By Erik Webb
Austin Richard Post, professionally known as Post Malone, released a new album titled “beerbongs & bentleys” April 27, 2018. Shooting up the billboard charts, the album is breaking streaming records and making Post a more well known name in the music industry.
For those of you not familiar with his work, Post burst onto the scene in 2015 with his debut single “White Iverson,” as the song reached 14 on the Billboard Top 100 before fizzling out. Post then released his first album, “Stoney,” in December 2016, gaining him more fame and popularity.
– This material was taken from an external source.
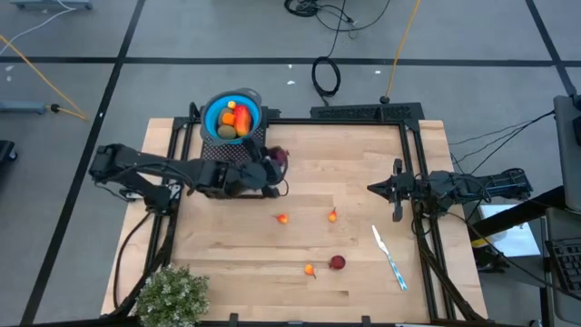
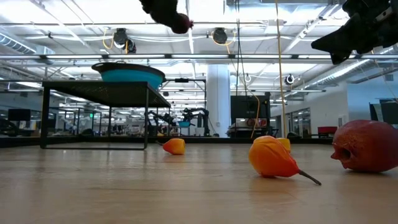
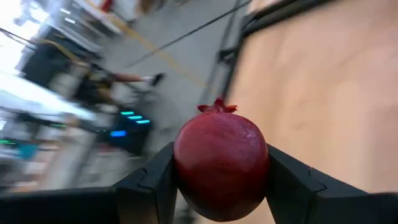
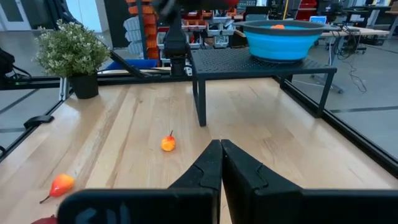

The most popular song, titled “Congratulations,” reached No. 8 on the Billboard charts, the highest ranking a Post song has had until this most recent album.
This new album, “beerbongs & bentleys,” is just Post Malone’s second album featuring guest appearances from Swae Lee, 21 Savage, Ty Dolla Sign, Nicki Minaj, G-Eazy and YG. Three singles, including “Rockstar,” “Candy Paint” and “Psycho,” all released prior to the album release, helped increase the popularity of the album and get fans excited for the release last month.
Because of the popularity of the album, I thought it would be interesting to study the lyrics and see if there was a correlation between how positive the album is and how successful “beerbongs & bentleys” has been on streaming platforms.
My hypothesis is that the lyrics of the album will be very high in sentiment. I believe this to be true because people would much rather listen to songs with higher sentiment, things that are positive and upbeat, than songs with negative sentiment that could make you feel sad or are depressing in nature.
To test my hypothesis, I first had to copy and paste all of the lyrics from the album into a single spreadsheet since no such dataset existed. Once I had it all complied, I saved the 1,005-row spreadsheet as a .csv and imported it into R.
Once I had all of the words listed, I ran a code that separated and counted each word used in the lyrics and made a data frame called “songs.” I then made two different variables assigning each word a sentiment, one from the afinn lexicon and the other from the bing lexicon. I did this because I needed both lists – the afinn sentiment analysis to make score the songs sentiment on a numeric scale and the bing sentiment analysis to separate the words into positive and negative associations.
songs <- lyrics %>% dplyr::select(lines) %>% unnest_tokens(word, lines) %>% count(word, sort = TRUE) %>% ungroup()
songs_afinn <- songs %>% inner_join(get_sentiments("afinn")) %>% ungroup()
songs_bing <- songs %>% inner_join(get_sentiments("bing")) %>% ungroup()
I think I only ended up needing the bing sentiment at this point in my project and used the afinn again later.
From there I took the top 20 words with both negative and positive sentiment and made a graph of each of them.
songs_bing %>%filter(sentiment=="negative") -> negative_sent
negative_sent %>% head(20) %>%
mutate(word = reorder(word, n)) %>%
ggplot(aes(word,n, fill = sentiment)) +
geom_col(show.legend = FALSE) +
facet_wrap(~sentiment, scales = "free_y") +
coord_flip()
I also decided to make a word cloud of the most popular words, separating out the stop words from the data frame to get a more accurate account of the most popular words. I then made the cloud using the top 100 words used in the album.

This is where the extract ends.